En Europe du Nord, le chiffre d'affaires est en hausse de 0,2% sur le semestre. Sur la zone Europe du Sud, Moyen-Orient et Afrique, la croissance est de 2,1% et +2% en Asie-Pacifique.

C'est la zone Amériques qui tire le chiffre d'affaires vers le bas avec -7,2% sur le semestre. En ne prenant en compte que le deuxième trimestre, les ventes sont restées stables (+0,4%).

En 2025, la zone représentait plus du quart du chiffre d'affaires global de Saint-Gobain.

L'Ebitda (excédent brut d'exploitation), un indicateur de rentabilité, atteint 3,6 milliards d'euros "affecté par l'effet de change", mais "bénéficiant du retour à la croissance au deuxième trimestre", explique Saint-Gobain.

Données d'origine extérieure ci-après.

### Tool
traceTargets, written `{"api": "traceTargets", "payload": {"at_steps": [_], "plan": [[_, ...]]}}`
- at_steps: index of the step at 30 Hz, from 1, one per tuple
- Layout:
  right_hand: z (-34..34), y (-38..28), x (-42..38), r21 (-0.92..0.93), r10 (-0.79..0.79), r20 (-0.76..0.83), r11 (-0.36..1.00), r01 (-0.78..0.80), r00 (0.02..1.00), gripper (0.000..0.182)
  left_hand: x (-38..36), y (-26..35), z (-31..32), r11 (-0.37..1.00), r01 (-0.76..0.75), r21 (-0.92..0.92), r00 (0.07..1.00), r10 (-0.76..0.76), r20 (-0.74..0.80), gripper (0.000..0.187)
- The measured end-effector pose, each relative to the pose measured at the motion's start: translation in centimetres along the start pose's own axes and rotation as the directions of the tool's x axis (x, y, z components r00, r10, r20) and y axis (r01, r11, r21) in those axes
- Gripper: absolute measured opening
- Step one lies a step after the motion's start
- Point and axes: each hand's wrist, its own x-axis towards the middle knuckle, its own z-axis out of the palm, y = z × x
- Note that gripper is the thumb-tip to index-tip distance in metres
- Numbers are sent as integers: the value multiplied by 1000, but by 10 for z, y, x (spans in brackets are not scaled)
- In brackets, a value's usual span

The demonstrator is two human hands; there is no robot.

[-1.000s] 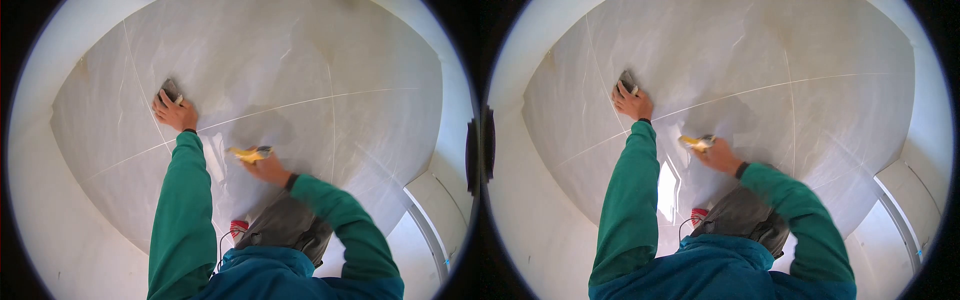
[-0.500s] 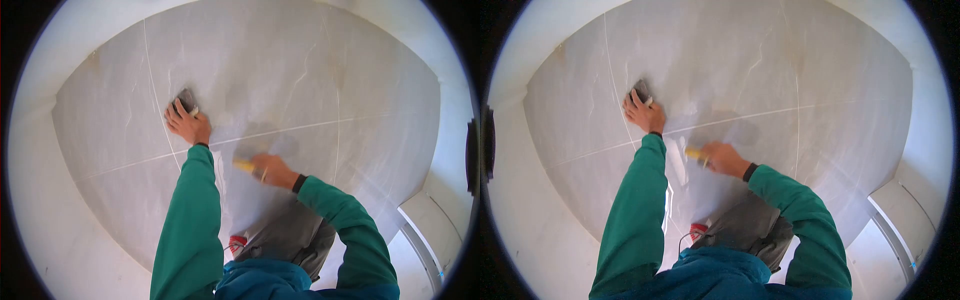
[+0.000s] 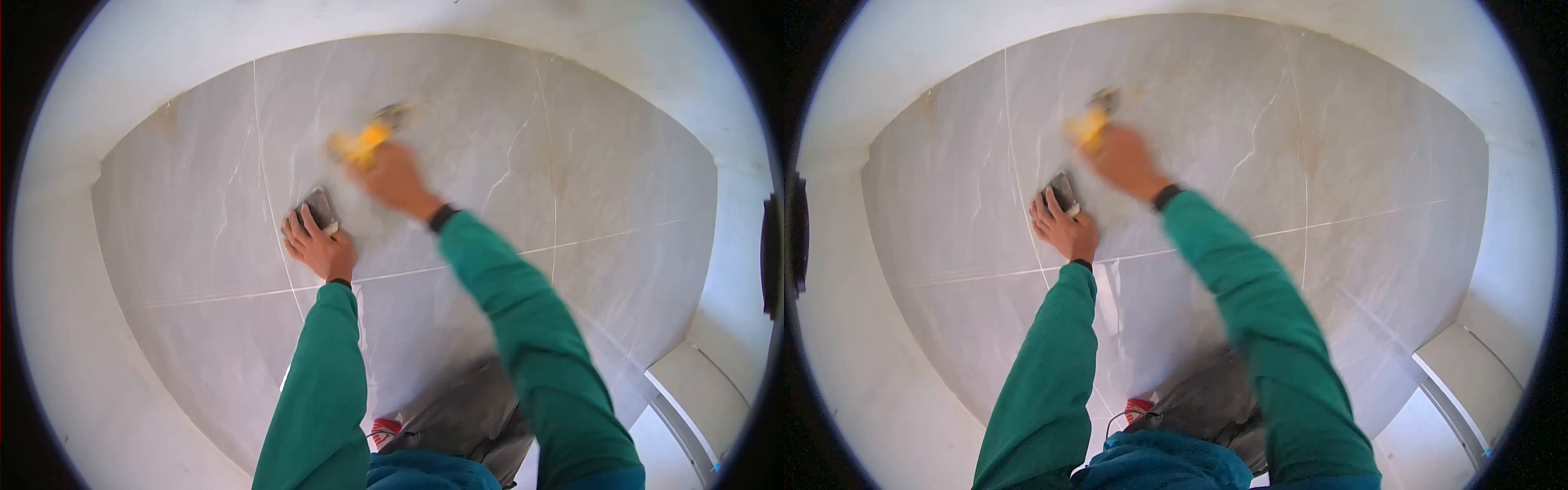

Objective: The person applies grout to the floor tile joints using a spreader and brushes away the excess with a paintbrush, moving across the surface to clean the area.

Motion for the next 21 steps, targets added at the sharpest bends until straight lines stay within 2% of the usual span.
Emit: {"api": "traceTargets", "payload": {"at_steps": [1,2,4,5,6,7,8,9,10,12,13,14,15,16,17,18,20,21], "plan": [[12,-22,0,82,-53,154,996,40,987,33,-1,2,1,1000,-7,-5,1000,7,-7,60],[14,-10,6,79,-56,146,996,44,988,33,-2,1,2,1000,-10,3,1000,10,-6,61],[21,35,23,31,14,16,999,-14,1000,30,2,-3,3,1000,-4,26,1000,4,-7,61],[-8,71,36,-242,-53,-37,969,43,998,29,3,-2,2,1000,8,21,1000,-8,21,62],[-41,98,52,-261,74,-162,958,-115,984,30,3,-2,0,1000,20,17,999,-21,50,63],[-78,122,65,-294,124,-327,929,-226,937,32,3,-4,0,1000,11,12,998,-12,68,66],[-108,133,74,-475,73,-442,827,-302,894,33,5,-5,1,1000,15,18,998,-16,59,66],[-130,130,80,-516,57,-469,792,-326,881,34,4,-5,0,1000,19,14,997,-20,74,67],[-124,121,85,-512,55,-468,797,-321,882,34,3,-5,-2,1000,22,11,996,-23,88,68],[-100,91,96,-371,38,-487,895,-247,872,33,4,-5,-5,1000,29,8,996,-29,83,68],[-65,63,98,-250,90,-410,946,-207,908,31,5,-5,-7,999,29,15,994,-31,104,66],[-16,53,107,-562,-393,-443,822,92,806,22,6,-5,-8,1000,25,19,992,-27,125,63],[17,3,112,-40,-46,-439,999,32,897,18,6,-4,-7,999,35,14,990,-37,135,64],[48,-28,117,163,91,-237,985,-53,967,18,6,-6,-6,1000,17,6,991,-18,132,64],[68,-58,126,400,205,-164,908,-124,965,26,6,-8,-4,1000,24,-4,993,-23,114,65],[82,-82,132,619,229,-252,785,-25,940,27,4,-9,-1,999,35,-20,995,-32,99,67],[131,-79,157,455,189,-489,888,64,852,24,4,-11,2,999,29,-36,994,-25,103,63],[131,-66,164,448,187,-492,892,63,850,24,4,-13,2,1000,24,-3,995,-24,101,62]]}}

L'entreprise a confirmé ses perspectives de croissance, malgré "un environnement macroéconomique contrasté et géopolitiquement incertain", selon Benoît Bazin, PDG du groupe, lors d'un point presse.

Saint-Gobain anticipe une croissance de ses ventes au deuxième semestre 2026 dans toutes les zones, "contrastées par pays" en Europe, "dans un contexte incertain" dans les Amériques et "tirée par l'Inde et l'Asie du sud-est" pour la zone Asie-Pacifique.